Task requirements:
Your response should be every line of the data, written out exactly.

··· Collected data

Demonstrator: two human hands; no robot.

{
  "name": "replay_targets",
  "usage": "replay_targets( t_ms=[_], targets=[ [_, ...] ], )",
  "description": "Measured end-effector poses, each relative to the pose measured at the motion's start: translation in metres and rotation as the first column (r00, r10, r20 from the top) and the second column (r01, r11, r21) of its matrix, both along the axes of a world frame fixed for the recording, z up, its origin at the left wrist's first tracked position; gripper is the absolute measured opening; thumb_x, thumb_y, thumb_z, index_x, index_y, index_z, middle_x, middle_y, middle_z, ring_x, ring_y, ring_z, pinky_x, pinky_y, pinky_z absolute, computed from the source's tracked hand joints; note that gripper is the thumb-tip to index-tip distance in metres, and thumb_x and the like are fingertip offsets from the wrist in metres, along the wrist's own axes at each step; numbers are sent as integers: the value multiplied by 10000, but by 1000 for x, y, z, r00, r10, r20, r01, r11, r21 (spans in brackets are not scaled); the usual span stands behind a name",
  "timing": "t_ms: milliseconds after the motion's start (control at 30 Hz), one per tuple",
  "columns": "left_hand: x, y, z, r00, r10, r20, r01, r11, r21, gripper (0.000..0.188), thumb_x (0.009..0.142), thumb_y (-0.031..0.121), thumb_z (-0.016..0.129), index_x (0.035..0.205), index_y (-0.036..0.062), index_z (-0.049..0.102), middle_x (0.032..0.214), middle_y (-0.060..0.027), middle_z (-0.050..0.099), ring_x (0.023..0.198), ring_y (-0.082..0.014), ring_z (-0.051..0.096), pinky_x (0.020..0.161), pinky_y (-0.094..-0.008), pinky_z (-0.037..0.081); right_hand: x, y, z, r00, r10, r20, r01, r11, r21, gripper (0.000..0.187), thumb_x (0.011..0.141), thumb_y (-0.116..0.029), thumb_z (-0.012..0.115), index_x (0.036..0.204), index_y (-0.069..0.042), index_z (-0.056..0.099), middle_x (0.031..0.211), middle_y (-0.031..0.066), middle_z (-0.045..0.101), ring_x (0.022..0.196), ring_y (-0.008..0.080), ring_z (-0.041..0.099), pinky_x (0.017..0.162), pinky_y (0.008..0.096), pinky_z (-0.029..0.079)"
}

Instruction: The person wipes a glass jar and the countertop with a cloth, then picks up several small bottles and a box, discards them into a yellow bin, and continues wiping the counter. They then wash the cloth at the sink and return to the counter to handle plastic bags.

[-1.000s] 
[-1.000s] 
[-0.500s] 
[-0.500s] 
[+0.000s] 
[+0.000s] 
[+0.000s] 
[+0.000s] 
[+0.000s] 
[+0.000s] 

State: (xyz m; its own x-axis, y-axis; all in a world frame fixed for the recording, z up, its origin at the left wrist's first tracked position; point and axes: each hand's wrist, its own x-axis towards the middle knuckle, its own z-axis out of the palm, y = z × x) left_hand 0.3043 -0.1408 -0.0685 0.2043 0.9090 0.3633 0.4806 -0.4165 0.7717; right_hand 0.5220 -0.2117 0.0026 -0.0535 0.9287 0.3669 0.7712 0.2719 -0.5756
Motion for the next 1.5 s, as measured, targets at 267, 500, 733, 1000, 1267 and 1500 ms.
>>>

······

Task result:
Demonstrator: two human hands; no robot.

{
  "name": "replay_targets",
  "usage": "replay_targets( t_ms=[_], targets=[ [_, ...] ], )",
  "description": "Measured end-effector poses, each relative to the pose measured at the motion's start: translation in metres and rotation as the first column (r00, r10, r20 from the top) and the second column (r01, r11, r21) of its matrix, both along the axes of a world frame fixed for the recording, z up, its origin at the left wrist's first tracked position; gripper is the absolute measured opening; thumb_x, thumb_y, thumb_z, index_x, index_y, index_z, middle_x, middle_y, middle_z, ring_x, ring_y, ring_z, pinky_x, pinky_y, pinky_z absolute, computed from the source's tracked hand joints; note that gripper is the thumb-tip to index-tip distance in metres, and thumb_x and the like are fingertip offsets from the wrist in metres, along the wrist's own axes at each step; numbers are sent as integers: the value multiplied by 10000, but by 1000 for x, y, z, r00, r10, r20, r01, r11, r21 (spans in brackets are not scaled); the usual span stands behind a name",
  "timing": "t_ms: milliseconds after the motion's start (control at 30 Hz), one per tuple",
  "columns": "left_hand: x, y, z, r00, r10, r20, r01, r11, r21, gripper (0.000..0.188), thumb_x (0.009..0.142), thumb_y (-0.031..0.121), thumb_z (-0.016..0.129), index_x (0.035..0.205), index_y (-0.036..0.062), index_z (-0.049..0.102), middle_x (0.032..0.214), middle_y (-0.060..0.027), middle_z (-0.050..0.099), ring_x (0.023..0.198), ring_y (-0.082..0.014), ring_z (-0.051..0.096), pinky_x (0.020..0.161), pinky_y (-0.094..-0.008), pinky_z (-0.037..0.081); right_hand: x, y, z, r00, r10, r20, r01, r11, r21, gripper (0.000..0.187), thumb_x (0.011..0.141), thumb_y (-0.116..0.029), thumb_z (-0.012..0.115), index_x (0.036..0.204), index_y (-0.069..0.042), index_z (-0.056..0.099), middle_x (0.031..0.211), middle_y (-0.031..0.066), middle_z (-0.045..0.101), ring_x (0.022..0.196), ring_y (-0.008..0.080), ring_z (-0.041..0.099), pinky_x (0.017..0.162), pinky_y (0.008..0.096), pinky_z (-0.029..0.079)"
}

Instruction: The person wipes a glass jar and the countertop with a cloth, then picks up several small bottles and a box, discards them into a yellow bin, and continues wiping the counter. They then wash the cloth at the sink and return to the counter to handle plastic bags.

[-1.000s] 
[-1.000s] 
[-0.500s] 
[-0.500s] 
[+0.000s] 
[+0.000s] 
[+0.000s] 
[+0.000s] 
[+0.000s] 
[+0.000s] 

State: (xyz m; its own x-axis, y-axis; all in a world frame fixed for the recording, z up, its origin at the left wrist's first tracked position; point and axes: each hand's wrist, its own x-axis towards the middle knuckle, its own z-axis out of the palm, y = z × x) left_hand 0.3043 -0.1408 -0.0685 0.2043 0.9090 0.3633 0.4806 -0.4165 0.7717; right_hand 0.5220 -0.2117 0.0026 -0.0535 0.9287 0.3669 0.7712 0.2719 -0.5756
Motion for the next 1.5 s, as measured, targets at 267, 500, 733, 1000, 1267 and 1500 ms.
>>>

The answer given above is complete as it stands.